Assigned task: The lines from the start of the data through the line containing "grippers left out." are to be reproduced exactly, both ends included.

##### Collected material #####

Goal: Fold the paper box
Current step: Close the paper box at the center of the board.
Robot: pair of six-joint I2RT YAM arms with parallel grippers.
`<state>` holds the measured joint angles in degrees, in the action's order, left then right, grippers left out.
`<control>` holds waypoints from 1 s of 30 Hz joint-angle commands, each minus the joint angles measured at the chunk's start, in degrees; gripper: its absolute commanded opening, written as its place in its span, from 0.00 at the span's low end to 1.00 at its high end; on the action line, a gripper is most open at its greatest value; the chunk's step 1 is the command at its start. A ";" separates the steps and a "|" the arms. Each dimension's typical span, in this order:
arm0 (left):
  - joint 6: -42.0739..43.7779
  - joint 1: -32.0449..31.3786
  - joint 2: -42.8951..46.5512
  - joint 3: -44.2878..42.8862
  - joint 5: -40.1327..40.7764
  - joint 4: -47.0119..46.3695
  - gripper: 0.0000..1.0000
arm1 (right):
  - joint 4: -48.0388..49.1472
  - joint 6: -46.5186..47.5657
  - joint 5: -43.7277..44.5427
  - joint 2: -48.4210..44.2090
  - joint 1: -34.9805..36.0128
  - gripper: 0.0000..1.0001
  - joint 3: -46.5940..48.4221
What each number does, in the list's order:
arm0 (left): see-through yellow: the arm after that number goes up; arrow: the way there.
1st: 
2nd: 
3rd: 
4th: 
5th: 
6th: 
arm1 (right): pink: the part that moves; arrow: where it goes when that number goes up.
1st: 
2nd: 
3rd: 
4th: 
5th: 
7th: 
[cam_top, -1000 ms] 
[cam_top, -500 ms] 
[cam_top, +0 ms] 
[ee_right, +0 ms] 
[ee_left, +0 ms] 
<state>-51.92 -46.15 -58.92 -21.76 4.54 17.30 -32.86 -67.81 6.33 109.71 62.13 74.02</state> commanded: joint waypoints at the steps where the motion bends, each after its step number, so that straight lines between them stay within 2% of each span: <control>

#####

Reply to the exercise:
Goal: Fold the paper box
Current step: Close the paper box at the center of the board.
Robot: pair of six-joint I2RT YAM arms with parallel grippers.
`<state>` holds the measured joint angles in degrees, in the action's order, left then right, grippers left out.

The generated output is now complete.